The Spanish Socialist Party (PSOE) in Castilla La Mancha has invited Podemos to enter into coalition in order to get a budget approved in the regional parliament, the First Minister, Emiliano García-Page, announced on Thursday.
This will be the first time since the appearance of Podemos at the 2014 European elections that the party has agreed to govern with the PSOE.
García-Page said: "This is a sincere, frank plan designed to offer peace of mind and guarantees".
Podemos is to consult grassroots members in the central region—home to two million Spaniards—about the deal, but is expected to be given a Deputy First Minister post and responsibility for social spending.
"We are in politics to change things", tweeted Pablo Iglesias: "Sometimes, only governing guarantee change. Now the grassroots will decide".
Earlier in the week, the Popular Party in the region had said Mr. García-Page should call early elections if he was incapable of forming a government or passing a budget.
At the 2015 regional elections, no party won a majority in the 33-seat regional chamber, after which the PSOE formed a minority government, supported in parliament by Podemos.

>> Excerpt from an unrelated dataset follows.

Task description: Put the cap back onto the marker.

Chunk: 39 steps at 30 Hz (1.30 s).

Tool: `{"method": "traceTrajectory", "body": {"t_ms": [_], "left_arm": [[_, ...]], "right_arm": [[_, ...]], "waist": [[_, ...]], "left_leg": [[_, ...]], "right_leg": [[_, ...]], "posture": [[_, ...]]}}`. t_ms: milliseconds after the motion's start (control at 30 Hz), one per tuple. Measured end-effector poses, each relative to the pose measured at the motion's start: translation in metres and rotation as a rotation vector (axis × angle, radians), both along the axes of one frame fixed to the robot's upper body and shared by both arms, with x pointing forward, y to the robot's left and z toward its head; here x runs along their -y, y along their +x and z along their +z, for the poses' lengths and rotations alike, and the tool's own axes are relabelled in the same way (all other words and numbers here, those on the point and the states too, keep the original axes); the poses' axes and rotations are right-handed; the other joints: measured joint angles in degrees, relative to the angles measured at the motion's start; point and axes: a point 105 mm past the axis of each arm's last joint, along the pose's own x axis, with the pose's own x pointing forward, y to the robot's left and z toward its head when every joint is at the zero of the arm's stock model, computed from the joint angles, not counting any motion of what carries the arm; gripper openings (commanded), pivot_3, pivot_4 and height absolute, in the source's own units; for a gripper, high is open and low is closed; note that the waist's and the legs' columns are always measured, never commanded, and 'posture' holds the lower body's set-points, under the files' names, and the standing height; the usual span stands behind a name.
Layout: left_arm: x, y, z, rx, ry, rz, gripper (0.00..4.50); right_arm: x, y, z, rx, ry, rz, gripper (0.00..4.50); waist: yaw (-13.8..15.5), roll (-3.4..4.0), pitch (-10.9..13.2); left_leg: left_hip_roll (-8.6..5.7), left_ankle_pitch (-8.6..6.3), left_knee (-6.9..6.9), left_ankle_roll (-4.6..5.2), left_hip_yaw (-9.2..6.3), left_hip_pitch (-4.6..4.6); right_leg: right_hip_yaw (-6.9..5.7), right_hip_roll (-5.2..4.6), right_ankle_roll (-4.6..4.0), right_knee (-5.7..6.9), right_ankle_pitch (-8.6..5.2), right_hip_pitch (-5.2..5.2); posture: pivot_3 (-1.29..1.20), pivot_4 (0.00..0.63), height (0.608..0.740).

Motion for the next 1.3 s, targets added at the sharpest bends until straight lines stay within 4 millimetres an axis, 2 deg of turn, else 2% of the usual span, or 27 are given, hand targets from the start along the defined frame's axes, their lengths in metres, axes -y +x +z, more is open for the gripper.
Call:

Despite that support, in April, Podemos voted with the PP against the PSOE's budget after its amendments were rejected, saying the plan was a continuation of old political practices that did not offer change, and that the socialists were "morally bankrupt".
Mr. García-Page, a senior regional figure in the Spanish Socialist Party, was a staunch supporter of the neighbouring Andalusian First Minister, Susana Díaz, in the recent national leadership election in the PSOE, against Pedro Sánchez.
Mr. Sánchez won that race.
El Mundo reported on Saturday morning that he had phoned Podemos leader Pablo Iglesias to seal the deal, at the behest of the regional socialist leader.
On Friday in a radio interview, Mr. García-Page rejected the notion that his new regional deal might work at a national level, and said he hoped Podemos members in the region would not reject it.
If that failed, he said, there was no Plan B: "We will have to take a look at the situation".